Logo depois da publicação da notícia, Paulino Ascenção, o primeiro deputado do Bloco de Esquerda a ser eleito pela Madeira, anunciou a sua demissão. «Por considerar que o exercício do mandato parlamentar tem de ser pautado pelo mais absoluto rigor e por inabaláveis princípios éticos, decidi, em coerência, renunciar ao mandato de deputado na AR». Numa nota enviada às redações, Ascenção considerou ter sido «uma prática e incorreta», apresentou um pedido de desculpas e anunciou que o valor que tinha recebido «será entregue a instituições sociais da região da Madeira».
Também Sara Madruga da Costa, deputada do PSD-Madeira, anunciou que iria devolver o montante recebido. «Por uma questão de consciência, decidi antes de saber o resultado do parecer da AR, devolver as verbas recebidas», justificou a deputada num comunicado onde afirma ter agido de acordo com o que entendeu ser a lei, «embora reconheça, com toda a humildade, que tal possa ser eticamente questionável».

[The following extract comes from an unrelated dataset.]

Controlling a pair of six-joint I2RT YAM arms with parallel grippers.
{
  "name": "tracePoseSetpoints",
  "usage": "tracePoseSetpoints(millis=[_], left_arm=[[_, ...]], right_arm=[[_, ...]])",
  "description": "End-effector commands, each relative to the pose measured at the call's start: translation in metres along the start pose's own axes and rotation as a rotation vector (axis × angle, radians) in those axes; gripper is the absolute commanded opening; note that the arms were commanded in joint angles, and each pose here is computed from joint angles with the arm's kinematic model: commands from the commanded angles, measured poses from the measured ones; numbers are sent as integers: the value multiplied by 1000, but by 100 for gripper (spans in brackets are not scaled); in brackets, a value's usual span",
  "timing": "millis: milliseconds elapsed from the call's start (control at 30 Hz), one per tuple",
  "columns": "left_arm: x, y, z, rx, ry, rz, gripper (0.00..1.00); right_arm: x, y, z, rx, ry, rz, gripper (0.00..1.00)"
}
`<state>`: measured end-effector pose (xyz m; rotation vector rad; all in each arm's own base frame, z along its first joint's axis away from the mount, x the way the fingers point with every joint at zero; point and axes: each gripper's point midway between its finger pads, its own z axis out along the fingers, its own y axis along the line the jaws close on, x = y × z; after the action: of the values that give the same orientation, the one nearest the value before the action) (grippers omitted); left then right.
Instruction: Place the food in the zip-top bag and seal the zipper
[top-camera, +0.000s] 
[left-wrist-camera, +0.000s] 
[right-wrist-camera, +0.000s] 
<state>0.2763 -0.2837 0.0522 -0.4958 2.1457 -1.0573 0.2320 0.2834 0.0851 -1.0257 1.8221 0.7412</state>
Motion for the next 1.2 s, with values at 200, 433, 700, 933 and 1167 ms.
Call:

Já Carlos César recusou a ideia de devolver o valor duplicado. «Se tivesse uma convicção, pessoal, que este procedimento era ilegal ou eticamente incorrecto não era agora que vinha devolver. Nunca tinha recebido estes apoios», disse a 17 de abril numa entrevista à SIC Notícias. «A minha convicção é que este comportamento corresponde ao que está na lei.»
Polémica das moradas
A questão dos apoios estatais aos deputados tem vindo a levantar várias polémicas, nomeadamente no que à indicação da morada diz respeito.A 25 de abril, a revista Visão avançava que Rubina Berardo recebia apoio de deslocação por ter morada na Madeira, mesmo vivendo em Lisboa desde 2012. «Eu voto na Madeira, tenho habitação na Madeira, tenho um vínculo laboral na Madeira, portanto não há erro nenhum», disse a deputada ao jornal i.
Também José Matos Rosa indicou a morada de Portalegre quando vive em Lisboa com a mulher e a filha desde 2015, numa casa que é propriedade da filha, denunciou o Observador, na mesma altura. No entanto, a principal diferença entre os dois casos é que, enquanto Rubina Berardo foi eleita pela Madeira, Matos Rosa fez parte da lista do círculo de Lisboa. Ao jornal online, o deputado afirmou que a sua residência «sempre foi Portalegre» onde passa «vários fins de semana».
Anteriormente, em março deste ano, Feliciano Barreiras Duarte, deputado doPSD, chegou mesmo a pedir a demissão de secretário-geral do PSD por ter indicado nos serviços da AR que vivia no Bombarral enquanto vivia na capital.